PROBLEM STATEMENT:
Give an exact copy of the lines from the beginning of the listing below to the "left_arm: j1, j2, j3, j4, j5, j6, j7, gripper" line, inclusive.

INPUT DATA:
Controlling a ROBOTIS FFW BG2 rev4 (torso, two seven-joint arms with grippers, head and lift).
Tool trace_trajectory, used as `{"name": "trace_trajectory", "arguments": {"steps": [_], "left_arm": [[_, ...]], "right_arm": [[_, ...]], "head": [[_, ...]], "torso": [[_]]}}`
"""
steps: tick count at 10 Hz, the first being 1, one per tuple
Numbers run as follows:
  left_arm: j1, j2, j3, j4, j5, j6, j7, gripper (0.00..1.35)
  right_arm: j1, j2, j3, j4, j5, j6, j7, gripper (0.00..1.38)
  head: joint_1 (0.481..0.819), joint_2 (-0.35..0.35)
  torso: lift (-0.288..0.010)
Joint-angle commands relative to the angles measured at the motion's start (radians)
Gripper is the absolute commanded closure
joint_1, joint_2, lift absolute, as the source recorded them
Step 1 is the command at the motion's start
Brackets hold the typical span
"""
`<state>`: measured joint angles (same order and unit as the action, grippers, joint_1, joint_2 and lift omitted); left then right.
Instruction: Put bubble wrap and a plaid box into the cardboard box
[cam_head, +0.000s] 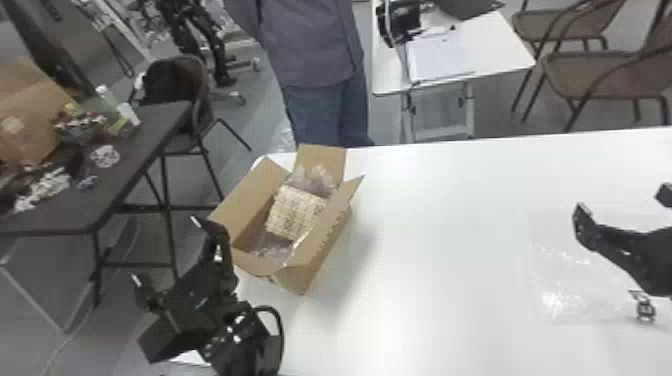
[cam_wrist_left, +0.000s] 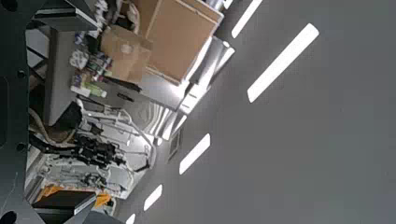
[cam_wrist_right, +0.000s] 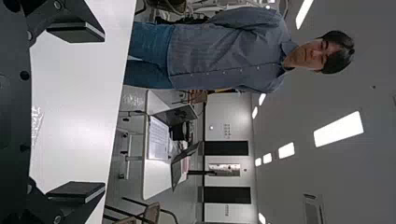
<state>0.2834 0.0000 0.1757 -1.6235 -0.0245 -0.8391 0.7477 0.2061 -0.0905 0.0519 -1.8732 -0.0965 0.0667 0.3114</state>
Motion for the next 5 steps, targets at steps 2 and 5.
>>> {"name": "trace_trajectory", "arguments": {"steps": [2, 5], "left_arm": [[0.097, -0.003, -0.012, -0.168, -0.026, 0.147, -0.277, 0.09], [0.174, -0.003, -0.021, -0.225, 0.066, 0.285, -0.625, 0.13]], "right_arm": [[0.036, 0.003, -0.003, -0.024, -0.002, -0.027, -0.048, 0.17], [0.099, 0.003, -0.014, -0.066, 0.017, -0.041, -0.092, 0.17]], "head": [[0.695, 0.342], [0.695, 0.224]], "torso": [[-0.107], [-0.107]]}}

REPLY:
Controlling a ROBOTIS FFW BG2 rev4 (torso, two seven-joint arms with grippers, head and lift).
Tool trace_trajectory, used as `{"name": "trace_trajectory", "arguments": {"steps": [_], "left_arm": [[_, ...]], "right_arm": [[_, ...]], "head": [[_, ...]], "torso": [[_]]}}`
"""
steps: tick count at 10 Hz, the first being 1, one per tuple
Numbers run as follows:
  left_arm: j1, j2, j3, j4, j5, j6, j7, gripper (0.00..1.35)

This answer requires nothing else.